How do you source your fabrics?
We of course have a big catalogue built up over the years and have fabric and materials that are key HAN Kjøbenhavn materials, which are used through the seasons. That aside, we source every season from the collection concept’s point of view.
Has the last year changed your design approach?
I wouldn't say so – it has fast forwarded some ideas and processes we have had on the board for years. Of course when you can't meet, feel and smell people you have to adapt how you present your work - hence the abundance of 3D and visual effects that are taking over our industry, but as far as pure creating and collection work goes, that has not changed.
What most drives you creatively?
An endless search for creative fulfilment – haha. A feeling of evolution. A passion for creating things that connect on an emotional level as well as visual.
Where do you find inspiration?
In my childhood, upbringing, experiences and well as the world we are existing in right now.
How has Copenhagen shaped the brand?
Copenhagen being part of the brand name, roots and claims the city. Copenhagen is where I was born, where I grew up, it's me. That of course defines the brand in so many ways – it's a headline in each collection.
Do you feel your designs reflect or rebel against Danish aesthetics?
No not at all, I think the perception and communication of what Danish design means is slightly off. Danish design is often portrayed in a very linear way with very pure aesthetics. I mean, I see it differently. Danish design is useful, the furniture created by the likes of Arne Jacobsen and Wegner is furniture build to last. Of course, they are beautiful, but most of all – it’s functional. Not many working class families are living like the classic portrayal; it's not an exhibition, they are living real lives, with real problems, where the classic furniture plays its part. That’s what HAN Kjøbenhavn is communicating. The truth.
Danish design is portrayed in a very linear way. Not many families are living the portrayal; they are living real lives, where the furniture plays its part. That’s what HAN Kjøbenhavn is communicating.
What most concerns you about the fashion industry as we know it?

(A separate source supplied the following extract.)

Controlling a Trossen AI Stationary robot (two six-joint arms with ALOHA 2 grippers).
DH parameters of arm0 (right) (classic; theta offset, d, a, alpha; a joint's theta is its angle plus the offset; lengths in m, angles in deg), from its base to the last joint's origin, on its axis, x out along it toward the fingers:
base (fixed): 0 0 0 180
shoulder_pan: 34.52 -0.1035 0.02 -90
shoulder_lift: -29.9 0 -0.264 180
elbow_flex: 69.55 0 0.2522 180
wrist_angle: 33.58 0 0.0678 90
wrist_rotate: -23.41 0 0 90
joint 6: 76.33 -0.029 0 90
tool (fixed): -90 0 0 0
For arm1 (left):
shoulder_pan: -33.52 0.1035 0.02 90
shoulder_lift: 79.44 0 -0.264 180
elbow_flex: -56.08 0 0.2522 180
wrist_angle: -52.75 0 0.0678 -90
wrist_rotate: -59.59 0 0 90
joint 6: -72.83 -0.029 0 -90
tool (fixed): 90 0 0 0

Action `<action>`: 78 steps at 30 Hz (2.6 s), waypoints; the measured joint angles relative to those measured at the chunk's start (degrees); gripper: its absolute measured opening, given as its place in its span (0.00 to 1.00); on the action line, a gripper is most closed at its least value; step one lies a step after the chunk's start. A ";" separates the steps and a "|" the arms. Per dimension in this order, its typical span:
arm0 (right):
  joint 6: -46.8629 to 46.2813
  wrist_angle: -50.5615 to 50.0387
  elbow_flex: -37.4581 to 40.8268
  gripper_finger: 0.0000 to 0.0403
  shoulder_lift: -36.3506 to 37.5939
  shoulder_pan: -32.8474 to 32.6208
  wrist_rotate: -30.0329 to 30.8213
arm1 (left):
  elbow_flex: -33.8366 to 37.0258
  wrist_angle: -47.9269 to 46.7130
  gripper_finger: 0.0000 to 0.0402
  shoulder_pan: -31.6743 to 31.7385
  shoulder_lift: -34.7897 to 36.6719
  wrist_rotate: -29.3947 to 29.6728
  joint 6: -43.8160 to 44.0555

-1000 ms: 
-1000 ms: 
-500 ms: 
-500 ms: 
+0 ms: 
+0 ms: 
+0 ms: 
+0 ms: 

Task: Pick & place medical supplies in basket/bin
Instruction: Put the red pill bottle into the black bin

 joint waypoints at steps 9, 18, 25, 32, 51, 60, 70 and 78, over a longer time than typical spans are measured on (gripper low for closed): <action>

There are the obvious subjects such as sustainability, fair trade, and general human behaviour that concern us all. From a creative point of view, I fear the pandemic creates fear of not earning enough money, which in some cases will force brands to create safer expressions instead of being experimental and pushing the creative boundaries. We need designers and artists to be free in their thinking, to keep pushing, keep challenging everything, we cannot lose that, people need to get inspired. To see and feel creativity makes them dream, it brings them to a parallel world where they can breathe differently.
What’s next for HAN Kjøbenhavn?
Next is sharing our work with more people, so we are working on opening new HAN Kjøbenhavn stores internationally. First up is London, where we will open up in Soho. We are really excited about this, London being important to us both on a personal level as well as professional. Other stuff we are working on, is to move our female collection onto the Runway this summer, so we will have both a men's and women's catwalk. We have been showing our men's collection in Milan for the last couple of seasons and feel it's the time for our women’s to get its own space and platform. It will be a busy summer, but we are looking forward to it.